我可以毫无问题地提取文件夹,所以我有这个结构:

folder
   |_____Multiple 7z
                |_____Multiple files with same extension and different name

我在Windows环境中,但我安装了Cygwin。 我想知道如何轻松提取我需要的文件?也许使用一个命令行。

请帮帮我这个。谢谢!

更新 感谢大家帮助我。还有一些规范可以改善这个问题:

  • 内部7z文件及其各自的文件名称中可以包含空格。
  • 有7z个文件,其中只有一个文件不符合给定的标准。因此,作为唯一可能的文件,它们也必须被提取出来。

感谢大家。 bash解决方案帮助了我。我无法测试Python3解决方案,因为我在尝试使用pip安装库时遇到问题。我没有使用Python,所以我必须研究并克服我在这些解决方案中遇到的错误。
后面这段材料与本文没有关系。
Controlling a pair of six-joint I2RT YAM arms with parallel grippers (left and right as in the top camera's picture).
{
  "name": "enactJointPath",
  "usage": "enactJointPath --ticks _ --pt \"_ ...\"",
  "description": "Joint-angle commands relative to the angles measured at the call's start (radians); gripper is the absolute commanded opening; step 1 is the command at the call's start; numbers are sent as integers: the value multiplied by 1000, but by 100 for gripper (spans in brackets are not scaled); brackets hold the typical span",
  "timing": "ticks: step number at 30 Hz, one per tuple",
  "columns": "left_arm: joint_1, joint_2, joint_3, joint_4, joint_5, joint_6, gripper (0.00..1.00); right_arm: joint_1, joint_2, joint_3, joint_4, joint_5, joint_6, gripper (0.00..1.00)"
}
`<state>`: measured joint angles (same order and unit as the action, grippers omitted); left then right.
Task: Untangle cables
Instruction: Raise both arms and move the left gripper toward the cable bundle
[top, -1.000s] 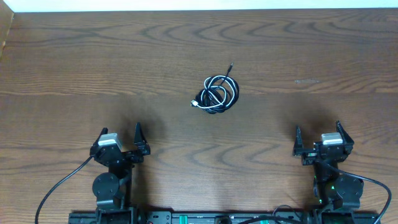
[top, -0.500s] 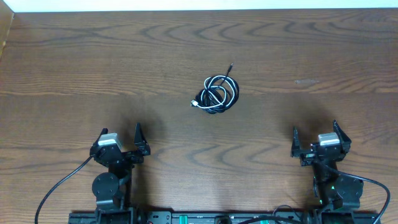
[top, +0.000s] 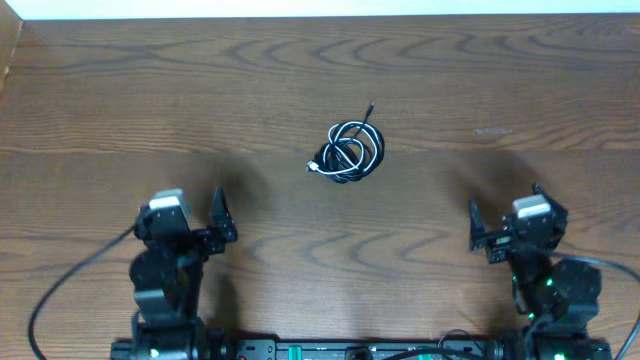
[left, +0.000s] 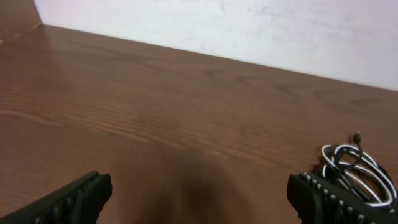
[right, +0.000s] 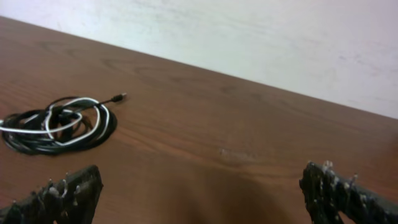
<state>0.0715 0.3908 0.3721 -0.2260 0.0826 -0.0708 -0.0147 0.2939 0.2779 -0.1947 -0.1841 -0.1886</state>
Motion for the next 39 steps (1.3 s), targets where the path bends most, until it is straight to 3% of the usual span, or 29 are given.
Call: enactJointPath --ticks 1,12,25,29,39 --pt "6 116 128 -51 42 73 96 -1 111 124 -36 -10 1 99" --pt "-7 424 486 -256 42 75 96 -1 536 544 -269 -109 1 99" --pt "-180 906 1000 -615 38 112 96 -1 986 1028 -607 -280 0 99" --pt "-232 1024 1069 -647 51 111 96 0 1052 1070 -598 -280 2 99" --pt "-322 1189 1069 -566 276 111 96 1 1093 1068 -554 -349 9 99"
现在,我找到了合适的答案。谢谢大家。

4 个答案:

答案 0 :(得分:1)

使用此命令行怎么样:

7z -e c:\myDir\*.7z -oc:\outDir "*(U)*.ext" "*(J)*.ext" "*[!]*.ext" -y

其中:

  • myDir是您的解压缩文件夹
  • outDir是您的输出目录
  • ext是您的文件扩展名

-y选项用于强制覆盖,以防您在不同的存档中具有相同的文件名。

答案 1 :(得分:1)

此解决方案基于bash,grep和awk,适用于Cygwin和Ubuntu。

由于您需要首先搜索(X) [!].ext个文件,如果没有这样的文件,那么查找(X).ext个文件,我不认为可以写一些单个表达式处理这个逻辑。
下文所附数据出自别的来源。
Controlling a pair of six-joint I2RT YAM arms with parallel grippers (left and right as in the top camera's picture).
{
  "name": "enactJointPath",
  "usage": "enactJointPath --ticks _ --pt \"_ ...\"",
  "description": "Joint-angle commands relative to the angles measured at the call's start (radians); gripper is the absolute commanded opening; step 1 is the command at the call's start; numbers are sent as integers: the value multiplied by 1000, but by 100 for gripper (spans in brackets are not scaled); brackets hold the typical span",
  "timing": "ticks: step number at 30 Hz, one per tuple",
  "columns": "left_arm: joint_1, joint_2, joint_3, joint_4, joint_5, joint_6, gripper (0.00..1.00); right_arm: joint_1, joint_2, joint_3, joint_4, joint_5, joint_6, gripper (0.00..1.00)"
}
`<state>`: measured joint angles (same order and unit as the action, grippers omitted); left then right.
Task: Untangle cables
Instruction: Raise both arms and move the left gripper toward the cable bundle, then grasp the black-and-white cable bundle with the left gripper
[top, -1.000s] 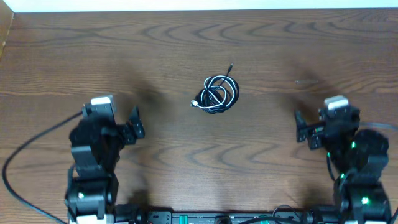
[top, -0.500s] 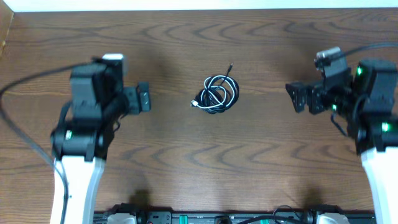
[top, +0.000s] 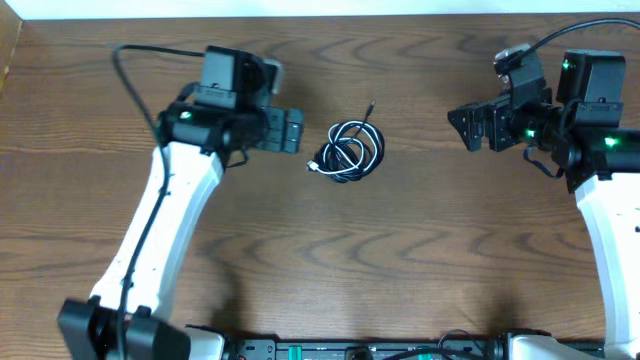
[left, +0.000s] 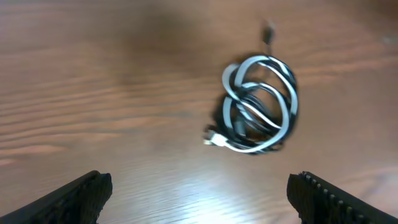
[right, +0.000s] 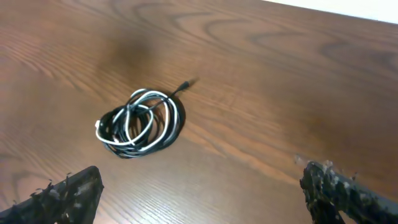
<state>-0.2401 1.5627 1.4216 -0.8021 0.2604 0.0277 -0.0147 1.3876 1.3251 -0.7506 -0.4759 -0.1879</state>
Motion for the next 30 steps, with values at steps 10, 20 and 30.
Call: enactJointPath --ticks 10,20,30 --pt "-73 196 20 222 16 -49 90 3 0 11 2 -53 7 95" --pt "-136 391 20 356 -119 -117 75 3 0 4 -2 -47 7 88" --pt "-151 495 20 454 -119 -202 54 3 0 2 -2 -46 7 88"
解决方案应该有一些if / else条件逻辑来测试存档中的文件列表并决定要提取哪些文件。

这是zip / rar存档中的初始结构我测试了我的脚本(我做了script来准备这个结构):

folder
├── 7z_1.7z
│   ├── (E).txt
│   ├── (J) [!].txt
│   ├── (J).txt
│   ├── (U) [!].txt
│   └── (U).txt
├── 7z_2.7z
│   ├── (J) [b1].txt
│   ├── (J) [b2].txt
│   ├── (J) [o1].txt
│   └── (J).txt
├── 7z_3.7z
│   ├── (E) [!].txt
│   ├── (J).txt
│   └── (U).txt
└── 7z 4.7z
    └── test.txt

输出是这样的:

output
├── 7z_1.7z           # This is a folder, not an archive
│   ├── (J) [!].txt   # Here we extracted only files with [!]
│   └── (U) [!].txt
├── 7z_2.7z
│   └── (J).txt       # Here there are no [!] files, so we extracted (J)
├── 7z_3.7z
│   └── (E) [!].txt   # We had here both [!] and (J), extracted only file with [!]
└── 7z 4.7z
    └── test.txt      # We had only one file here, extracted it

这是进行提取的script

#!/bin/bash

# Remove the output (if it's left from previous runs).
rm -r output
mkdir -p output

# Unzip the zip archive.
unzip data.zip -d output
# For rar use
#  unrar x data.rar output
# OR
#  7z x -ooutput data.rar

for archive in output/folder/*.7z
do
  # See https://stackoverflow.com/questions/7148604
  # Get the list of file names, remove the extra output of "7z l"
  list=$(7z l "$archive" | awk '
      /----/ {p = ++p % 2; next}
      $NF == "Name" {pos = index($0,"Name")}
      p {print substr($0,pos)}
  ')
  # Get the list of files with [!].
  extract_list=$(echo "$list" | grep "[!]")
  if [[ -z $extract_list ]]; then
    # If we don't have files with [!], then look for ([A-Z]) pattern
    # to get files with single letter in brackets.
    extract_list=$(echo "$list" | grep "([A-Z])\.")
  fi
  if [[ -z $extract_list ]]; then
    # If we only have one file - extract it.
    if [[ ${#list[@]} -eq 1 ]]; then
      extract_list=$list
    fi
  fi
  if [[ ! -z $extract_list ]]; then
    # If we have files to extract, then do the extraction.
    # Output path is output/7zip_archive_name/
    out_path=output/$(basename "$archive")
    mkdir -p "$out_path"
    echo "$extract_list" | xargs -I {} 7z x -o"$out_path" "$archive" {}
  fi
done

这里的基本思路是使用7z l命令(文件列表)查看7zip存档并获取每个文件的列表。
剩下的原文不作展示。